Watson acknowledged that although she hadn't considered this interpretation, she resisted identifying with Hermione while portraying her.

"Honestly, just from a practical perspective and not from an intentional perspective, we had such a hard time figuring out how to authentically age us — to take us from where we were — we were all 20-year-olds, and to make us look like we're in our 30s and 40s ... we had a really hard time figuring out how to do that. We really struggled."

"All females living in the modern culture go through this transitional phase of sort of trying on acceptable images of femininity," hooks wisely concluded.

There's no such thing as a "perfect" feminist. And these transitions can certainly include failure — although we rarely allow public figures to experience this without scrutiny. But nobody can, or should, publicly embody feminism perfectly.

"I feel I have to be quite vigilant," Watson acknowledged of this dynamic. "I feel that fear of 'am [I] looking at this from all of the angles, how can this be interpreted, how can it be taken out of context?' But I do have a lot to learn and I should be wary."

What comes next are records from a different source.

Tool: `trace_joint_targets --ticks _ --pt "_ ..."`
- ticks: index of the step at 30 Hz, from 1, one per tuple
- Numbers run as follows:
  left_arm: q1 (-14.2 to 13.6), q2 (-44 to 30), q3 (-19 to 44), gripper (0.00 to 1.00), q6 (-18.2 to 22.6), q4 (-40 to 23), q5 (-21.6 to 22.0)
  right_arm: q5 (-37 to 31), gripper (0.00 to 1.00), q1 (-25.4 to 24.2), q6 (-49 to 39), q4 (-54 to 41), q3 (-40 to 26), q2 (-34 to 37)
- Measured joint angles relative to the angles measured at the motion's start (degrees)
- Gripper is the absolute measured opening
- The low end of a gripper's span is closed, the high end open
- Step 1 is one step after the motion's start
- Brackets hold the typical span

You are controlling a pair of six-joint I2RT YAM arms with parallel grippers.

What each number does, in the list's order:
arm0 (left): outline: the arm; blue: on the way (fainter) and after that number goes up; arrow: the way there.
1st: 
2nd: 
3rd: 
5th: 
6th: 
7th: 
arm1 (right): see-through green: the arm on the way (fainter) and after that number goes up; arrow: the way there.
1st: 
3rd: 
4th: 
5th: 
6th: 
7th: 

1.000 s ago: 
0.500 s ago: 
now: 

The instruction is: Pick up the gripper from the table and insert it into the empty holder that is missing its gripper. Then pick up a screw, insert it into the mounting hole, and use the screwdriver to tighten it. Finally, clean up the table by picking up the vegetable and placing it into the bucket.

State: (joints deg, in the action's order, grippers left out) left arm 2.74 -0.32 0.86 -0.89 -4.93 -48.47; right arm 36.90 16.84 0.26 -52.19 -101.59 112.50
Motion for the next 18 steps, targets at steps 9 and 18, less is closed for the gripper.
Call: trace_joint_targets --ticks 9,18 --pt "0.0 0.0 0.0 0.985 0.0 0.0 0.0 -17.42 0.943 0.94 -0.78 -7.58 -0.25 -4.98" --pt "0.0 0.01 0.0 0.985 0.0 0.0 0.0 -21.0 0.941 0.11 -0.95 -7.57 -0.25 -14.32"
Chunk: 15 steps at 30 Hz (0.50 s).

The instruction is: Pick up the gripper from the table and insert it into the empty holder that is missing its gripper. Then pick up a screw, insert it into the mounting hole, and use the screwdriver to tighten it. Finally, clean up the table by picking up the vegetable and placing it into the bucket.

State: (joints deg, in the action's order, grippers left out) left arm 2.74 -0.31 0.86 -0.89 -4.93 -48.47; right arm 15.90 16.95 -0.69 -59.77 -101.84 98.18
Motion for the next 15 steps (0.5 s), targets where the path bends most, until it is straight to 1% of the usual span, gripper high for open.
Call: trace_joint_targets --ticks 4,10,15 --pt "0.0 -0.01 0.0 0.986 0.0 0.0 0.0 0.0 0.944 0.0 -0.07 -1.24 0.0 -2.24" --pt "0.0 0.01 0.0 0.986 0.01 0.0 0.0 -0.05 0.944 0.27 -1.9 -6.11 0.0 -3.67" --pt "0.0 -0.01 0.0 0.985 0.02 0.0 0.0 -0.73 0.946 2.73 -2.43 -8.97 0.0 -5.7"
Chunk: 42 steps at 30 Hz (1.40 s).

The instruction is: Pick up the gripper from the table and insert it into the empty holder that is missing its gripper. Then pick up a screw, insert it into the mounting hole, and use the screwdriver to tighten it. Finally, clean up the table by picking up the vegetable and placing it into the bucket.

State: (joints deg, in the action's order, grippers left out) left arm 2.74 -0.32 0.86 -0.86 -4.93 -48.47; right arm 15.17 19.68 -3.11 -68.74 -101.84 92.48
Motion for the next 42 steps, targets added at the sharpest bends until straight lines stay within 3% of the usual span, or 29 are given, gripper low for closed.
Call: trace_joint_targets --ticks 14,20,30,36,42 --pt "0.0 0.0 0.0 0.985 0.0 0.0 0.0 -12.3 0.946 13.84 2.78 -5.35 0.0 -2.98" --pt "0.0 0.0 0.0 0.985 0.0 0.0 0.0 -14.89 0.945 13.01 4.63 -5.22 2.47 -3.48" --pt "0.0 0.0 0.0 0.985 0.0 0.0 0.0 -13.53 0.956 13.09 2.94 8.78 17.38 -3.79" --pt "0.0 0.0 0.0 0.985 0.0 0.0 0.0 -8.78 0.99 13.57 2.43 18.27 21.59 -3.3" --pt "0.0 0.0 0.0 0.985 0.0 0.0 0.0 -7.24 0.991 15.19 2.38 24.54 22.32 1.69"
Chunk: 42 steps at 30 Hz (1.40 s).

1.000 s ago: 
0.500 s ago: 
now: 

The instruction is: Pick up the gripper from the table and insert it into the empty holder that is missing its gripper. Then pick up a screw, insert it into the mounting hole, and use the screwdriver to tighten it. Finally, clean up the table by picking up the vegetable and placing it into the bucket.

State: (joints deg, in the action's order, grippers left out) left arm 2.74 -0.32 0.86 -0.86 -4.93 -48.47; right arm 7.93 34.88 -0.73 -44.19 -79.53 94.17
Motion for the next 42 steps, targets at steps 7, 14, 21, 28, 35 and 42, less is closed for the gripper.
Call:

Hooks agreed that being a woman (especially a feminist) and public figure in the age of social media means "you're more subject to people misinterpreting what you say." One such example, hooks noted, was her widely publicized statement that Queen Beyoncé is "anti-feminist" and a "terrorist." Though these comments were taken "out of context," hooks told Watson, public women especially are forced to "get over any kind of attachment to perfectionism."

The key to discarding this perfectionist impulse, according to hooks? Humor.

"Humor is essential to working with difficult subjects: race, gender, class, sexuality," she said. "If you can't laugh at yourself and be with others in laughter, you really cannot create meaningful social change."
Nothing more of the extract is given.